Le dévouement de cette jeunesse urbaine très diplômée et sous-employée contraste avec le délabrement des bâtiments restés figés dans les années 1980. Dans un couloir, un petit groupe de diplômés-chômeurs collectent les ordonnances de patients démunis, pour s'approvisionner ensuite auprès de pharmacies solidaires et groupes de soutiens locaux. Armée de pinceaux et grattoirs, Safaa Abdel Gader achève quant à elle la rénovation de l'unité pour patients très dépendants. « Je n'ai pas encore trouvé d'emploi, mais je considère que c'est la poursuite de mon travail révolutionnaire sur le sit-in où je m'occupais de l'organisation et des repas », explique cette diplômée d'économie agricole de 23 ans. « On ne peut pas compter sur le gouvernement, donc nous devons agir nous-mêmes pour que les choses avancent vraiment », ajoute-t-elle.

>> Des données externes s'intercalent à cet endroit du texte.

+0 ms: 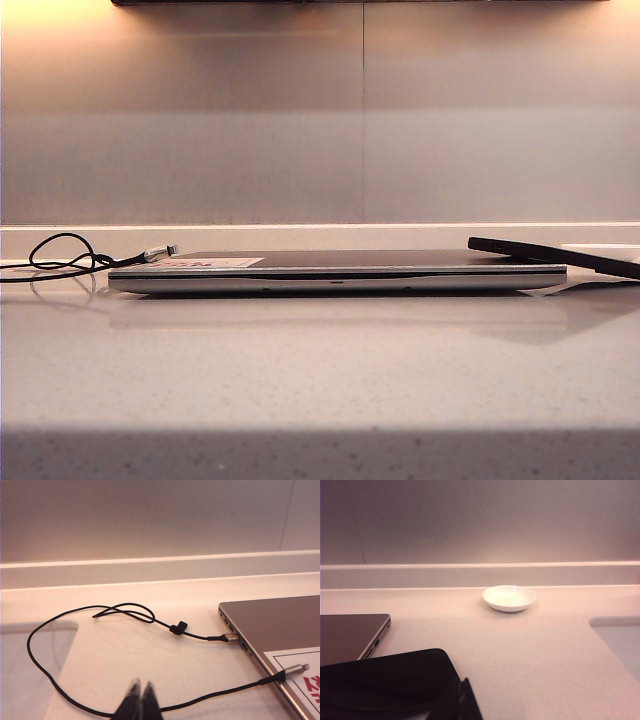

Compter sur la générosité de la diaspora
Abdallah Hamdok, le Premier ministre et ancien cadre d'organisations internationales, mise aussi sur la mobilisation de la société civile, en particulier celle des expatriés plus aisés, pour tenter d'atténuer le décrochage de l'économie, décuplé par la pandémie mondiale. Sa nouvelle campagne nationale « Soutenez le Soudan », a permis de récolter plus de 80 millions de livres soudanaises en seulement une semaine, selon son site officiel.
Une générosité qui témoigne autant de la confiance que de la patience des soutiens du gouvernement civil, malgré l'explosion des prix et de la pauvreté depuis le changement de régime. Mais cet appel soulève aussi des critiques. « Le Soudan a des milliards de dollars gelés qui ont été accaparés par les keizan (expression désignant tous les membres et soutiens en particulier islamistes de l'ancien régime, NDLR) mais le gouvernement demande encore aux citoyens de donner de l'argent, sans programme clair », tweete la jeune Soudanaise, Leena Badri.